Solidarité masculine

Je ne voulais même pas décrire cette histoire, elle semble tellement irréaliste. Et je ne veux pas du tout être connue comme une rêveuse. Finalement, j’ai pris ma décision.Je l’ai entendue d’une jeune femme douce, institutrice. Qui, craignant également l’incrédulité, a averti qu’elle ne s’engageait pas à expliquer la nature de cette affaire.

Seules des hypothèses sont possibles. L’histoire sera celle d’un chien de cour nomme Sultan. Dans une ruelle, un chien a éte renverse par une voiture et trois chiots se précipitaient près d’elle en gémissant.

Un passant a tristement piétiné le cadavre, c’était dommage pour les chiots orphelins. Il en a pris un, rouge, aux oreilles tombantes, et l’a ramené à la maison. Ainsi, le sultan aux cheveux roux s’est installé avec Zhanna, dans un quartier calme construit avec des maisons privées. Il a grandi, pendant qu’ils le gâtaient, le laissaient se promener la nuit. Mais il ne s’éloignait pas de sa cour.

Déjà dans un pardessus jeté, se dépêchant de travailler, Zhanna a brusquement tiré le curseur sur le verrou du coffre. Ce qui s’est passé était la dernière chose que nous voulions à la hâte – le coureur s’est arrêté au début du voyage. Qui était à blâmer ?

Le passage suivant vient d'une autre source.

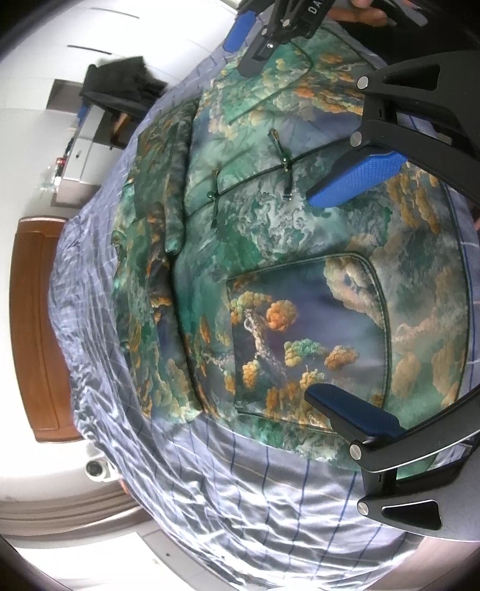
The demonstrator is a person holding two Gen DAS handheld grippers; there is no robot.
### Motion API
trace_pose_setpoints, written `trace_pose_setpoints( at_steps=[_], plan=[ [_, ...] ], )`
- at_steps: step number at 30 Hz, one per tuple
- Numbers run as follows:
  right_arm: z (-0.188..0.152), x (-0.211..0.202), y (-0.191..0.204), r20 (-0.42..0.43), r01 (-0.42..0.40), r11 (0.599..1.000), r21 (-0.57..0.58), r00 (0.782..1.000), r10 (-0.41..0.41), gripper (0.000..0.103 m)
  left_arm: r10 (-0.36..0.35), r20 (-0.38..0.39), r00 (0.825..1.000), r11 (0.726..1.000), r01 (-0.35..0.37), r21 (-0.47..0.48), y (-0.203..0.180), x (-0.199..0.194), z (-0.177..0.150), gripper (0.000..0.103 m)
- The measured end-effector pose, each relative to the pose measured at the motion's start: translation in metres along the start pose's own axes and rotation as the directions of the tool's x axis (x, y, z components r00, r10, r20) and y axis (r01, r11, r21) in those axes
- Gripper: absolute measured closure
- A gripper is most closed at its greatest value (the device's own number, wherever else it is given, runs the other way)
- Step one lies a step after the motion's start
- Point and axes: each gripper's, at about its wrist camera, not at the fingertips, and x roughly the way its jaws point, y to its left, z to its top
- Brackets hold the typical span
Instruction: Fold large clothes
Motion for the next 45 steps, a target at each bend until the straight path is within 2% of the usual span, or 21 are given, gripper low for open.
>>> trace_pose_setpoints(
  at_steps=[18,22,25,27,29,30,32,34,38,41,45],
  plan=[
    [0.0,0.0,-0.001,-0.007,0.01,1.0,0.003,1.0,-0.01,0.021,0.028,0.001,1.0,0.999,-0.028,-0.031,0.016,-0.004,0.005,0.006],
    [0.003,-0.002,-0.01,-0.008,0.031,1.0,-0.004,0.999,-0.031,0.021,0.057,0.013,0.998,0.994,-0.055,-0.094,0.053,-0.01,0.011,0.004],
    [0.007,-0.009,-0.032,-0.001,0.068,0.998,0.001,0.998,-0.068,0.021,0.06,-0.01,0.998,0.976,-0.061,-0.21,0.103,-0.008,0.01,0.004],
    [0.006,-0.012,-0.056,-0.026,0.097,0.995,0.014,0.995,-0.096,0.021,0.034,-0.064,0.997,0.95,-0.053,-0.307,0.138,0.0,0.005,0.004],
    [-0.001,-0.013,-0.084,-0.069,0.128,0.991,0.036,0.99,-0.125,0.021,-0.039,-0.103,0.994,0.924,-0.003,-0.382,0.162,0.008,-0.003,0.004],
    [-0.005,-0.013,-0.096,-0.093,0.143,0.989,0.046,0.986,-0.138,0.021,-0.096,-0.128,0.987,0.909,0.035,-0.415,0.172,0.015,-0.009,0.004],
    [-0.017,-0.012,-0.127,-0.162,0.169,0.982,0.08,0.975,-0.154,0.021,-0.166,-0.171,0.971,0.892,0.074,-0.445,0.178,0.028,-0.02,0.004],
    [-0.027,-0.009,-0.15,-0.227,0.154,0.98,0.127,0.966,-0.122,0.021,-0.21,-0.199,0.957,0.895,0.106,-0.433,0.174,0.039,-0.029,0.004],
    [-0.048,0.001,-0.183,-0.313,0.025,0.964,0.264,0.948,0.061,0.021,-0.283,-0.25,0.926,0.899,0.165,-0.407,0.155,0.06,-0.041,0.004],
    [-0.062,0.011,-0.187,-0.334,-0.046,0.95,0.309,0.93,0.154,0.021,-0.268,-0.264,0.926,0.921,0.166,-0.353,0.141,0.061,-0.04,0.004],
    [-0.072,0.028,-0.185,-0.369,-0.074,0.955,0.288,0.912,0.182,0.021,-0.288,-0.274,0.918,0.917,0.181,-0.356,0.133,0.063,-0.041,0.004]
  ],
)
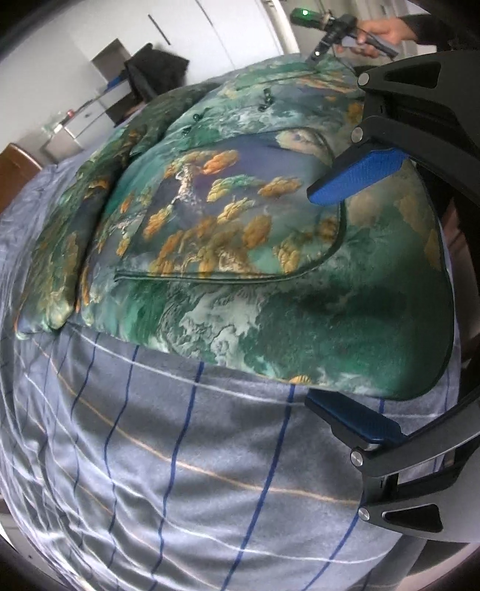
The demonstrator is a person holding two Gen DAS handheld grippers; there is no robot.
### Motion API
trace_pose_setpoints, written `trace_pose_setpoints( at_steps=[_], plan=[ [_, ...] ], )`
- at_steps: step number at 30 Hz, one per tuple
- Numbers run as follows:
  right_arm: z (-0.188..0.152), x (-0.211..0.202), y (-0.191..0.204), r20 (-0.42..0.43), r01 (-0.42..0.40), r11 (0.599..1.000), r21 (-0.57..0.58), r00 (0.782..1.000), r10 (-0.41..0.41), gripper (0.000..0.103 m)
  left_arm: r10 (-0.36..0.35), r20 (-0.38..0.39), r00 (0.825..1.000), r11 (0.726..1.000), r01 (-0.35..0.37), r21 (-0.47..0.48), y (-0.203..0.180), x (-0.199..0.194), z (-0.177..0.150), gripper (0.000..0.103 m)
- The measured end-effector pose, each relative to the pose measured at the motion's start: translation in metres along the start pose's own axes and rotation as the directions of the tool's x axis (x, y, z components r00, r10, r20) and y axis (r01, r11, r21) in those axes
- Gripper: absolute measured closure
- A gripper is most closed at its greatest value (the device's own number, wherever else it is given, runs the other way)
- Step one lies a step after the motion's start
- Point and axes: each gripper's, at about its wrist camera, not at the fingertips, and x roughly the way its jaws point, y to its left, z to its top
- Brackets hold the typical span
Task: Fold large clothes
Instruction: 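Grasp the jacket hem with both grippers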
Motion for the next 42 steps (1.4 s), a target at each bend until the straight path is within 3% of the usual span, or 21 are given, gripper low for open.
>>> trace_pose_setpoints(
  at_steps=[3,6,9,10,11,13,18,24,29,35,38,42],
  plan=[
    [0.002,0.006,-0.004,-0.033,-0.068,0.997,0.026,0.997,0.069,0.021,-0.008,-0.016,1.0,1.0,0.008,0.015,-0.005,-0.001,-0.002,0.01],
    [0.005,0.009,0.0,-0.079,-0.09,0.996,0.009,0.993,0.091,0.021,0.018,-0.018,1.0,0.999,-0.018,0.027,-0.009,-0.003,-0.004,0.027],
    [0.01,0.012,0.006,-0.127,-0.088,0.996,0.006,0.988,0.088,0.022,0.016,-0.022,1.0,0.999,-0.015,0.028,-0.013,-0.007,-0.004,0.059],
    [0.012,0.013,0.009,-0.134,-0.087,0.996,0.01,0.987,0.088,0.026,0.021,-0.023,1.0,0.999,-0.02,0.035,-0.015,-0.01,-0.003,0.075],
    [0.014,0.012,0.012,-0.142,-0.087,0.996,0.011,0.986,0.088,0.03,0.031,-0.021,0.999,0.999,-0.03,0.039,-0.015,-0.014,-0.002,0.083],
    [0.017,0.01,0.018,-0.148,-0.083,0.997,-0.001,0.986,0.082,0.058,0.026,-0.016,1.0,0.999,-0.025,0.028,-0.015,-0.021,0.002,0.087],
    [0.027,-0.014,0.033,-0.119,-0.08,0.996,-0.044,0.99,0.074,0.079,0.007,0.031,0.999,1.0,-0.007,0.01,-0.02,-0.045,0.007,0.091],
    [0.035,-0.048,0.054,-0.054,-0.087,0.991,-0.097,0.995,0.082,0.086,-0.03,0.075,0.997,0.999,0.031,-0.009,-0.022,-0.067,0.009,0.092],
    [0.039,-0.057,0.062,-0.039,-0.116,0.987,-0.11,0.993,0.112,0.087,-0.014,0.074,0.997,1.0,0.014,0.003,-0.02,-0.079,0.005,0.093],
    [0.028,-0.064,0.058,-0.09,-0.149,0.984,-0.098,0.986,0.141,0.087,0.011,0.026,1.0,0.999,-0.01,-0.04,0.004,-0.095,-0.025,0.093],
    [0.014,-0.071,0.059,-0.133,-0.173,0.98,-0.095,0.978,0.16,0.087,0.029,-0.054,0.998,0.997,-0.032,-0.066,0.014,-0.101,-0.053,0.093],
    [-0.015,-0.081,0.061,-0.224,-0.21,0.975,-0.078,0.956,0.188,0.089,0.077,-0.131,0.988,0.997,-0.079,-0.013,0.012,-0.118,-0.08,0.093]
  ],
)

Bien sûr, mon mari. Jeanne poussa un cri, une leçon ouverte l’attendait. « Je vivais sans toi et j’avais trois paires de bottes », dénonça-t-elle à son mari, « maintenant il ne me reste plus qu’à mettre des galoches ! » Le mari coupable se précipita vers les bottes avec des pinces, Jeanne jeta fiévreusement des chaussures du placard.

Enfin, j’ai trouvé des bottes adaptées, préservées de mes années d’étudiant. Le sultan, intensifiant la panique, se précipita entre les époux, de telles conversations bruyantes étaient rares pour lui.

Donc tout s’est bien terminé, la leçon a été approuvée, le curseur a de nouveau bougé, la querelle a été oubliée.
La porte s’entrouvrit en grinçant et une paire de jolies bottes en daim gisait près de la niche au soleil du matin.

Alors le chien Sultan, comme toujours, en criant joyeusement, a salué l’hôtesse. « Yura, ce sont tes blagues ? » s’exclama Zhanna. Le mari endormi apparut à la porte. « Wow, toi ! » s’exclama-t-il en se grattant la tête d’inquiétude.

Le sultan avait l’habitude d’apporter des promenades un ballon de football plat, une chaussure, un lièvre en peluche, mais une paire de bottes pour femmes, et même à la suite du scandale d’hier … cela appartient à la catégorie des non identifiés.

Non, se souvient Zhanna, son mari s’est endormi à dix heures, et il ne connaît l’insomnie que par ouï-dire, il a dormi à proximité, profondément.

Jeanne a pris ces bottes, presque neuves, et les a portées à la benne, les mettant bien en vue, peut-être que l’hôtesse verrait la perte.

Dans les maisons privées, les chaussures sont enlevées même sur le porche, le sol noir local est corrosif, apparemment, l’hôtesse a oublié ses bottes dans la rue, dont le sultan a profité, mais comment expliquer autrement ce cas?